__Assignment__:
Write out the data below exactly as given, without any of its pictures.

**** Dataset section

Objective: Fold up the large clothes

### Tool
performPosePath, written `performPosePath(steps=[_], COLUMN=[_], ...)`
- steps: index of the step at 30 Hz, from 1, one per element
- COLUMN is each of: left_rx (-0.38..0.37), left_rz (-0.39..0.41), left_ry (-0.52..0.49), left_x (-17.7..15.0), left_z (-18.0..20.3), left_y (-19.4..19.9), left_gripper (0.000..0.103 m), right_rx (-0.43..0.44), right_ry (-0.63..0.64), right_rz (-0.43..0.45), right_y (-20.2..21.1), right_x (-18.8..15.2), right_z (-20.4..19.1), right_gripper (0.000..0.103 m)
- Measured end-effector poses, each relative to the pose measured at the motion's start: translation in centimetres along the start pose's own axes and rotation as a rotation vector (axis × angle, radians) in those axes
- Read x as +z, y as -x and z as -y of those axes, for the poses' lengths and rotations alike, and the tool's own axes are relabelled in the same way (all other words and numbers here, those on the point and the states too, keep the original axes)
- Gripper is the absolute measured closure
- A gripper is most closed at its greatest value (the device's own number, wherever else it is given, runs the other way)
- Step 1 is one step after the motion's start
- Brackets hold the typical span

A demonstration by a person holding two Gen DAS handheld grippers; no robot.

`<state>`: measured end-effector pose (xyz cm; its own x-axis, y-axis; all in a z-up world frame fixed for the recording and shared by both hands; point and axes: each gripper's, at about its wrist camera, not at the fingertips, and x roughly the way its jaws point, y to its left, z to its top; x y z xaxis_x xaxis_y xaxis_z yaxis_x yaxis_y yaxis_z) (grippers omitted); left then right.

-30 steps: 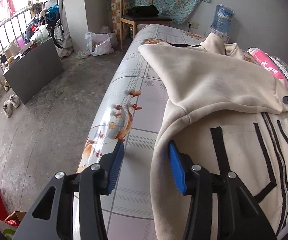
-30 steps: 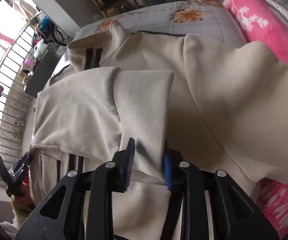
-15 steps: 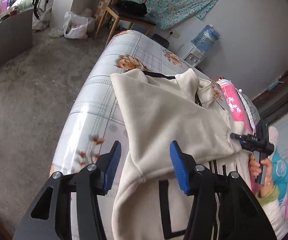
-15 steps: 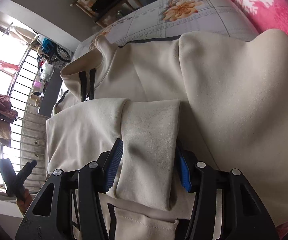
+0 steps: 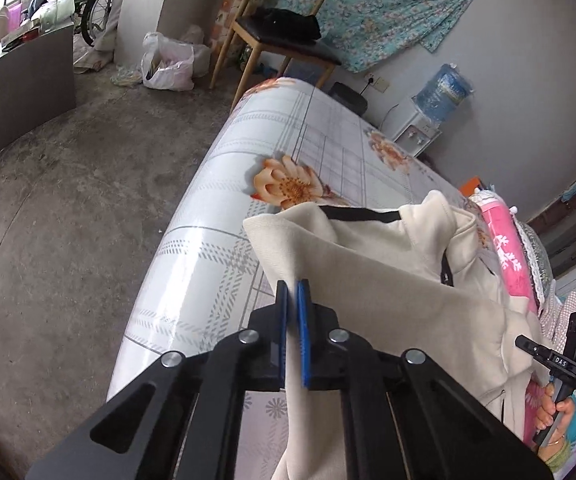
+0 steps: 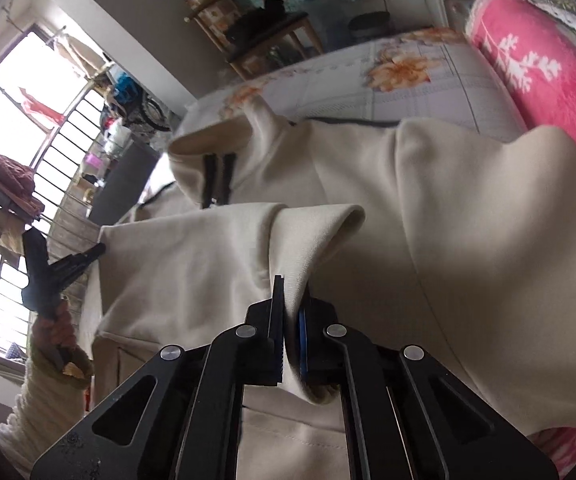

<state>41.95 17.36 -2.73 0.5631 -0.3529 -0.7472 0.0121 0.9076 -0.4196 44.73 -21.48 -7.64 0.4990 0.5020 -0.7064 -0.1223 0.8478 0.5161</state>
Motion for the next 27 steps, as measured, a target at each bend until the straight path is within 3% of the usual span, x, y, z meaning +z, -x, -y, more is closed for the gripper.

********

__Task solution__:
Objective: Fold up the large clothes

### Tool
performPosePath, written `performPosePath(steps=[_], COLUMN=[_], ...)`
- steps: index of the step at 30 Hz, from 1, one per element
- COLUMN is each of: left_rx (-0.38..0.37), left_rz (-0.39..0.41), left_ry (-0.52..0.49), left_x (-17.7..15.0), left_z (-18.0..20.3), left_y (-19.4..19.9), left_gripper (0.000..0.103 m), right_rx (-0.43..0.44), right_ry (-0.63..0.64), right_rz (-0.43..0.45), right_y (-20.2..21.1), right_x (-18.8..15.2), right_z (-20.4..19.1), right_gripper (0.000..0.103 m)
- Measured end-effector poses, each relative to the pose measured at the motion's start: translation in centimetres along the start pose's own axes and rotation as a rotation vector (axis × angle, radians) in those axes
- Read x as +z, y as -x and z as -y of those axes, for the poses' lengths and rotations alike, and the tool's own axes are relabelled in the same way (all other words and numbers here, those on the point and the states too, keep the original axes)
- Gripper is the absolute measured closure
- A gripper is most closed at its greatest value (the device's own number, wherever else it is given, runs the other way)
- Step 1 is one step after the motion's start
- Brackets hold the typical span

A demonstration by a person holding two Gen DAS handheld grippers; no robot.

`<state>`: measured end-effector pose (xyz cm; its own x-axis, y-axis; all in a z-up world frame fixed for the recording and shared by both hands; point and axes: each gripper's, at about its wrist camera, not at the fingertips, and x roughly the way its jaws point, y to its left, z to its top; x y z xaxis_x xaxis_y xaxis_z yaxis_x yaxis_y yaxis_z) (grippers omitted); left then right.

-30 steps: 
-30 steps: 
-15 steps: 
-15 steps: 
+0 steps: 
+0 steps: 

<state>41.95 17.36 -2.73 0.5631 -0.3529 -0.7472 0.0121 0.9076 -0.4196 44.73 -21.48 -7.64 0.4990 0.5020 -0.7064 -0.1223 0.8478 0.5161</state>
Motion for the next 27 steps, as measured, a target at each bend until the straight path is within 3% of the usual span, x, y, z meaning +z, -x, -y, more is closed for the gripper.

No additional answer is needed.